Researchers at Carver College of Medicine and College of Public Health (Ms Acion), University of Iowa, Iowa City, have now reported results from a clinical trial with escitalopram, a selective serotonin-reuptake inhibitor (SSRI) antidepressant. The team hypothesised that treatment with antidepressants may be beneficial because of their ability to stimulate production of compounds essential for nerve growth.

In the randomised trial, 43 patients were assigned to take 5 to 10 milligrams of escitalopram daily, 45 to take placebo daily and 41 to participate in a problem-solving therapy program developed for patients with depression. After 12 weeks of treatment, patients taking escitalopram had higher scores on neuropsychological tests assessing overall cognitive function, specifically on those measuring verbal and visual memory. The beneficial effect of escitalopram on cognitive recovery was independent of its effect on depressive symptoms and was not influenced by stroke type or mechanism of ischemic stroke. In addition, escitalopram was well tolerated and the frequency of adverse effects similar to those of patients receiving placebo.

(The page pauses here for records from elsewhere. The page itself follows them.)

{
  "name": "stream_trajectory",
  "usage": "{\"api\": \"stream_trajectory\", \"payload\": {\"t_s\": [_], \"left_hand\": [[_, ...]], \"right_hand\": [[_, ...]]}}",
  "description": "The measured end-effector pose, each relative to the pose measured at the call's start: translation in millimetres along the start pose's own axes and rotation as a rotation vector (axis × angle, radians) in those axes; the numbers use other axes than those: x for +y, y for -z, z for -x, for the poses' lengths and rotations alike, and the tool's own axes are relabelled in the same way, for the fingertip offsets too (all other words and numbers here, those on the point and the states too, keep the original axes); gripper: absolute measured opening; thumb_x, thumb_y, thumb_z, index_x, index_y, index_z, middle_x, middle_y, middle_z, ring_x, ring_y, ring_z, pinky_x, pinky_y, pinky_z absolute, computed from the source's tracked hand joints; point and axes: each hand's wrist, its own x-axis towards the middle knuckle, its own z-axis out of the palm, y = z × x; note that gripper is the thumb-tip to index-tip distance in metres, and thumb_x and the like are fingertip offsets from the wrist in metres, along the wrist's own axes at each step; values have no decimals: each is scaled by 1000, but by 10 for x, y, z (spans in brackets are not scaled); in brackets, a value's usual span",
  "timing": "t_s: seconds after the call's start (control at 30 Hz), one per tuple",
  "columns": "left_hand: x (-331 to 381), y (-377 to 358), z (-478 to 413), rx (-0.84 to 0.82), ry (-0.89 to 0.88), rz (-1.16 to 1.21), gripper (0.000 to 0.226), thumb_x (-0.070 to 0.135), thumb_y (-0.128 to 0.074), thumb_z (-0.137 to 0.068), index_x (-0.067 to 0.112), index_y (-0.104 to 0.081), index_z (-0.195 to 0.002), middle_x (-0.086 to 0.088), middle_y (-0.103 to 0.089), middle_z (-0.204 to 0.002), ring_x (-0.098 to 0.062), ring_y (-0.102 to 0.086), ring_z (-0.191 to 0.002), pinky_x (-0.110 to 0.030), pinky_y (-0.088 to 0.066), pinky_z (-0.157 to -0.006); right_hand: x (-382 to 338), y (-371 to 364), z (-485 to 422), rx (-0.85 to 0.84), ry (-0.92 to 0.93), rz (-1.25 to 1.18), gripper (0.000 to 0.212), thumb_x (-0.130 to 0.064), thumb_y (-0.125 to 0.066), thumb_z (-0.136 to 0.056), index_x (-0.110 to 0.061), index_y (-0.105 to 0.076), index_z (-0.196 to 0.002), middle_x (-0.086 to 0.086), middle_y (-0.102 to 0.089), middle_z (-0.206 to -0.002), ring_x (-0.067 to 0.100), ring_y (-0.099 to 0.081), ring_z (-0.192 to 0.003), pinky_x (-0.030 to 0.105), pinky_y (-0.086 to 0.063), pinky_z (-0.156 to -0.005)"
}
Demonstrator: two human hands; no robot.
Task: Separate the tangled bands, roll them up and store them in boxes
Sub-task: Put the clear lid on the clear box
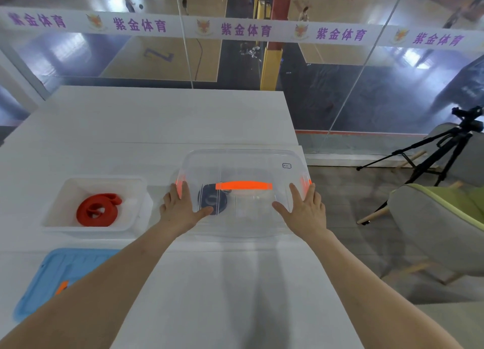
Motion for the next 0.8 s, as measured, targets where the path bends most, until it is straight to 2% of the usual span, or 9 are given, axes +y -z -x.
{"api": "stream_trajectory", "payload": {"t_s": [0.13,0.23,0.33,0.4,0.47,0.57,0.8], "left_hand": [[-60,24,223,81,-109,-12,99,75,-46,-93,22,-3,-166,-14,6,-174,-37,-5,-159,-56,-23,-125],[-198,30,484,196,-226,-76,95,79,-27,-91,19,-21,-164,-16,-11,-173,-38,-21,-157,-53,-31,-121],[-432,63,682,238,-266,-83,88,73,-28,-93,18,-28,-162,-18,-23,-170,-40,-30,-153,-54,-36,-118],[-660,99,777,237,-265,-94,84,70,-31,-96,19,-28,-162,-18,-25,-169,-40,-30,-153,-54,-35,-120],[-956,130,870,232,-264,-101,85,71,-26,-94,19,-32,-161,-18,-30,-168,-40,-34,-152,-54,-35,-119],[-1519,186,992,205,-257,-93,84,72,-24,-94,19,-37,-159,-18,-35,-165,-40,-37,-151,-55,-38,-117],[-3117,420,1138,86,-180,-82,93,75,-19,-88,20,-33,-161,-16,-30,-167,-38,-33,-152,-54,-36,-118]], "right_hand": [[-171,2,142,172,72,30,68,-72,-39,-100,-32,-43,-153,22,-14,-173,42,-14,-161,57,-21,-126],[-492,-42,359,236,192,32,59,-64,-46,-102,-28,-53,-148,19,-28,-171,42,-24,-159,56,-26,-126],[-907,-180,606,280,278,19,51,-57,-56,-100,-25,-62,-139,18,-40,-164,42,-35,-154,54,-35,-120],[-1214,-311,793,280,322,7,50,-54,-58,-99,-24,-63,-138,19,-46,-161,42,-39,-152,54,-36,-119],[-1533,-474,996,286,366,-12,50,-49,-61,-97,-23,-62,-139,20,-49,-158,43,-41,-150,55,-36,-120],[-2053,-729,1301,281,402,-31,48,-42,-67,-95,-23,-62,-139,19,-49,-158,42,-40,-151,54,-38,-122],[-3299,-1422,2019,153,397,-14,46,-37,-72,-93,-22,-66,-136,18,-53,-155,41,-46,-148,51,-42,-118]]}}
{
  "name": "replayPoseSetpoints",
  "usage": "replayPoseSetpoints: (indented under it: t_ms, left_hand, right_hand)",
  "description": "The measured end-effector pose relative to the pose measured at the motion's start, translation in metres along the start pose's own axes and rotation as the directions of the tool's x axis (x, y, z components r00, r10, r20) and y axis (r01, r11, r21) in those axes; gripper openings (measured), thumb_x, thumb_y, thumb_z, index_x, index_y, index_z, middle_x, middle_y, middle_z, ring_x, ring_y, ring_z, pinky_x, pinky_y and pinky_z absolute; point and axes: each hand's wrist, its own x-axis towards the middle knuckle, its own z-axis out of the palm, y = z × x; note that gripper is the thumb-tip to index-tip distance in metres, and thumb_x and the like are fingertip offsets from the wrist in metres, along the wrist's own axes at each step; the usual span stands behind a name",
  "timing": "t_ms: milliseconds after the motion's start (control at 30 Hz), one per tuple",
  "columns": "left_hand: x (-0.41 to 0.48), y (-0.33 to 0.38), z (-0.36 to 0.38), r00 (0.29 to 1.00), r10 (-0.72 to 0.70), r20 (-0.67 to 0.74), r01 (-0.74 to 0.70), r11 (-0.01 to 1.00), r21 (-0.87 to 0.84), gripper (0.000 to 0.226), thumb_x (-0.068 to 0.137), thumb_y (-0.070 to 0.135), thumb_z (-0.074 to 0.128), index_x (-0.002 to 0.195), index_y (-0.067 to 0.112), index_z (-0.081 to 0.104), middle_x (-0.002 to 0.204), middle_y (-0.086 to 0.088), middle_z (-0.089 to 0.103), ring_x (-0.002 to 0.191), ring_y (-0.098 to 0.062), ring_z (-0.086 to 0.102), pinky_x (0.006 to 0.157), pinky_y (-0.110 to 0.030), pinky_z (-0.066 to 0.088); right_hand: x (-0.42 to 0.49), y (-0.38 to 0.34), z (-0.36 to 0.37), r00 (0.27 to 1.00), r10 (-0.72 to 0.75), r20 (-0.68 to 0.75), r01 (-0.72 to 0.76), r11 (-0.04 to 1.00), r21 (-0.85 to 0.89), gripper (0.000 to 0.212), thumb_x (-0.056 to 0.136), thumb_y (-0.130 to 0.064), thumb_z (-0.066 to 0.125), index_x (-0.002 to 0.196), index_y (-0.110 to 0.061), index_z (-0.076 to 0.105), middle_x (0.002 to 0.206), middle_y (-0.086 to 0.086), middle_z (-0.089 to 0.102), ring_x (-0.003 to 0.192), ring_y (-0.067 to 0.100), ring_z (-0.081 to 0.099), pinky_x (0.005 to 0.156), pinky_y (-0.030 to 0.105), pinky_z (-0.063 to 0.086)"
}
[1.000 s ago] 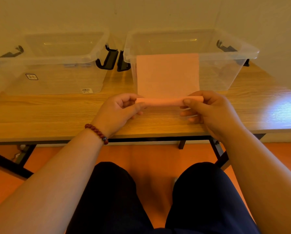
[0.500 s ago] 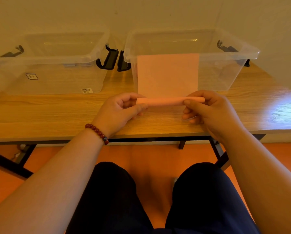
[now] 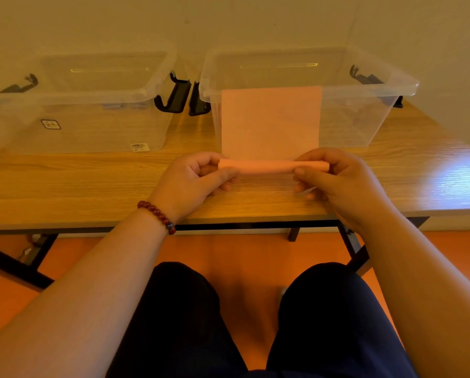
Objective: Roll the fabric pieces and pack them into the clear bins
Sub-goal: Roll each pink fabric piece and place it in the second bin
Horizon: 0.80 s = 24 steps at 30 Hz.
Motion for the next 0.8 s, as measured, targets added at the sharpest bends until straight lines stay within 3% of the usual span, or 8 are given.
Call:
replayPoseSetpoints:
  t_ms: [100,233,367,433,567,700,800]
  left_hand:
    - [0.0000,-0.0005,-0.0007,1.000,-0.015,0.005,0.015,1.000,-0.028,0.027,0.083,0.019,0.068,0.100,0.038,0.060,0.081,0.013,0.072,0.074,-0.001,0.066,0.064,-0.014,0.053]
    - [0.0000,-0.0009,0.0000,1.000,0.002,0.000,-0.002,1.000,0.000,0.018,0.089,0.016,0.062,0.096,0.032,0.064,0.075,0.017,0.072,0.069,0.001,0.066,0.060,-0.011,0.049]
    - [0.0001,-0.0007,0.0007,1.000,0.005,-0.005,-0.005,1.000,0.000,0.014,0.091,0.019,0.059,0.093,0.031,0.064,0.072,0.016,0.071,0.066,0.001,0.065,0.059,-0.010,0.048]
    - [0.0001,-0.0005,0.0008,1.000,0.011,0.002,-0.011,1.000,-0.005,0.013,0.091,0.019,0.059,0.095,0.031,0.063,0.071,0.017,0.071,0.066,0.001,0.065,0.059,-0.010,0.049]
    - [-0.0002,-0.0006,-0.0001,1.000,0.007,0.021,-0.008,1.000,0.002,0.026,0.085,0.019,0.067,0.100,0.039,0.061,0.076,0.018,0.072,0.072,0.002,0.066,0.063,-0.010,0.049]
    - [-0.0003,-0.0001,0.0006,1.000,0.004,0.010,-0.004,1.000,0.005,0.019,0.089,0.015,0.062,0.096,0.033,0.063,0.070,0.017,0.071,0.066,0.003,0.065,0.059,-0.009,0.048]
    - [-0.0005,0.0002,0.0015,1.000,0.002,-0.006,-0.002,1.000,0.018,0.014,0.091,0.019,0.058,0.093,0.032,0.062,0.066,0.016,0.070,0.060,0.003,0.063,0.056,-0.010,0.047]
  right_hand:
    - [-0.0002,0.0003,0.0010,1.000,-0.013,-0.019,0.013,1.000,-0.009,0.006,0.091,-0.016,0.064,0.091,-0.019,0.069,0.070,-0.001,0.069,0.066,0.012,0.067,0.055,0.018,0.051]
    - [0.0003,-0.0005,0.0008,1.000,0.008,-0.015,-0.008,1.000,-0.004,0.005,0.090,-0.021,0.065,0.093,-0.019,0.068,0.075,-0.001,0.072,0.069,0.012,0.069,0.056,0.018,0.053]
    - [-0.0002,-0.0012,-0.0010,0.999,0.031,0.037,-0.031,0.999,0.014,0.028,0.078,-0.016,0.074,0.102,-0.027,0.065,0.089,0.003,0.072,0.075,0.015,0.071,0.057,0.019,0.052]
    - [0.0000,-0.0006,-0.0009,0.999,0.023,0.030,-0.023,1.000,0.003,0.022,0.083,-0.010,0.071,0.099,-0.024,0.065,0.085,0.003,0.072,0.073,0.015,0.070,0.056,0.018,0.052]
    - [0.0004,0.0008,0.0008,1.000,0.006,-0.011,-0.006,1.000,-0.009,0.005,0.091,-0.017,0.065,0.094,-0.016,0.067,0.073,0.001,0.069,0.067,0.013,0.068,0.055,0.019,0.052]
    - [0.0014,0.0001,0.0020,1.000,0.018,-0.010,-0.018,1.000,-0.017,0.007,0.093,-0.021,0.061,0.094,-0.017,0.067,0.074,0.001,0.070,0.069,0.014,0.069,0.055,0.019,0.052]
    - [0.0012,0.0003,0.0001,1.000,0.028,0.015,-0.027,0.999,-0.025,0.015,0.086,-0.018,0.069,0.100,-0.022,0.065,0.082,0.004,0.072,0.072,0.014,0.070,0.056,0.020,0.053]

The authors of the study, published in the February issue of Archives of General Psychiatry, suggest that the utility of antidepressant therapy in post-stroke recovery warrants further investigation.

An aortic aneurysm is a bulge in the aorta, the largest blood vessel in the body, which results from weakening of the artery wall. The majority of these occur in the portion of the aorta that passes through the abdomen and are referred to as abdominal aortic aneurysms (AAA). AAA is something of a stealth disease, since it is generally asymptomatic and may only be diagnosed at a routine physical examination or following X-ray. Over time the aneurysm may expand, with an increased risk of rupturing. Unfortunately, the rapid blood loss following aneurysm rupture is frequently fatal and accounts for at least 15,000 deaths in the US annually.

The only treatment for AAA currently available is surgical intervention. Early diagnosis is followed by monitoring the size of the aneurysm until the risk of rupture exceeds the risk of surgery. However, scientists at Providence Heart + Lung Institute at St. Paul’s Hospital and the University of British Columbia (UBC) have now raised the possibility of pharmacological intervention. Using experimental models of AAA, the team have found a role for the protein-degrading enzyme Granzyme B (GMZB).

GMZB is a serine protease expressed by a variety of immune cells and is responsible for destroying unwanted tissue, such as virally-infected cells. This role is supported by the pore-forming protein, perforin, which delivers GMZB to the intracellular compartment. The UBC research has shown that GMZB, which is abundantly expressed in aneurysms from human and animal model AAA, also plays a role in the pathogenesis of AAA. Further, the experimental data suggest that this is a perforin-independent mechanism involving extracellular matrix degradation and subsequent loss of vessel wall integrity. The results suggest that an inhibitor of GMZB may provide a therapeutic option in the treatment of AAA.

The study is published in the American Journal of Pathology.